> Problem statement:
Retype each line of the listing below, from the first through the one holding "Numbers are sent", with no other lines.

> Exercise data:
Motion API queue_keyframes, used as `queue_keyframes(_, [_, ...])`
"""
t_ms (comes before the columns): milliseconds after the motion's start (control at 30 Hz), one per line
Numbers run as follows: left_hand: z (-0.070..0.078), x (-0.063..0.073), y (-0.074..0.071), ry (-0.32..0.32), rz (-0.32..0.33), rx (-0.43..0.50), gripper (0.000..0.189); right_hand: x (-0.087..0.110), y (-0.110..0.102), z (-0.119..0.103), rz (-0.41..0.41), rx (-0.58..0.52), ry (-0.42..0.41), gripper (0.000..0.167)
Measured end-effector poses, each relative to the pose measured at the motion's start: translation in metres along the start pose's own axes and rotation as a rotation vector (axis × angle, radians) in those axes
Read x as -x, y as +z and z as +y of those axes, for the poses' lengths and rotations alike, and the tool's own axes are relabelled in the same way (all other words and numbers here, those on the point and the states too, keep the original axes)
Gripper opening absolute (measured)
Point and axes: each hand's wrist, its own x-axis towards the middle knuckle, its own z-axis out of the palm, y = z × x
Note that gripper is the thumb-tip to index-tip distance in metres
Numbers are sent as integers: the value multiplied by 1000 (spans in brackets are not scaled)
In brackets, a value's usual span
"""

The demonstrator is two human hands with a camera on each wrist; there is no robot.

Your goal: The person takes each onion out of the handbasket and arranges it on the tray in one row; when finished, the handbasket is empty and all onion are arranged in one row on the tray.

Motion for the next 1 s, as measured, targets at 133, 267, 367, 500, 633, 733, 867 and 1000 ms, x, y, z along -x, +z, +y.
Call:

> Response:
Motion API queue_keyframes, used as `queue_keyframes(_, [_, ...])`
"""
t_ms (comes before the columns): milliseconds after the motion's start (control at 30 Hz), one per line
Numbers run as follows: left_hand: z (-0.070..0.078), x (-0.063..0.073), y (-0.074..0.071), ry (-0.32..0.32), rz (-0.32..0.33), rx (-0.43..0.50), gripper (0.000..0.189); right_hand: x (-0.087..0.110), y (-0.110..0.102), z (-0.119..0.103), rz (-0.41..0.41), rx (-0.58..0.52), ry (-0.42..0.41), gripper (0.000..0.167)
Measured end-effector poses, each relative to the pose measured at the motion's start: translation in metres along the start pose's own axes and rotation as a rotation vector (axis × angle, radians) in those axes
Read x as -x, y as +z and z as +y of those axes, for the poses' lengths and rotations alike, and the tool's own axes are relabelled in the same way (all other words and numbers here, those on the point and the states too, keep the original axes)
Gripper opening absolute (measured)
Point and axes: each hand's wrist, its own x-axis towards the middle knuckle, its own z-axis out of the palm, y = z × x
Note that gripper is the thumb-tip to index-tip distance in metres
Numbers are sent as integers: the value multiplied by 1000 (spans in brackets are not scaled)

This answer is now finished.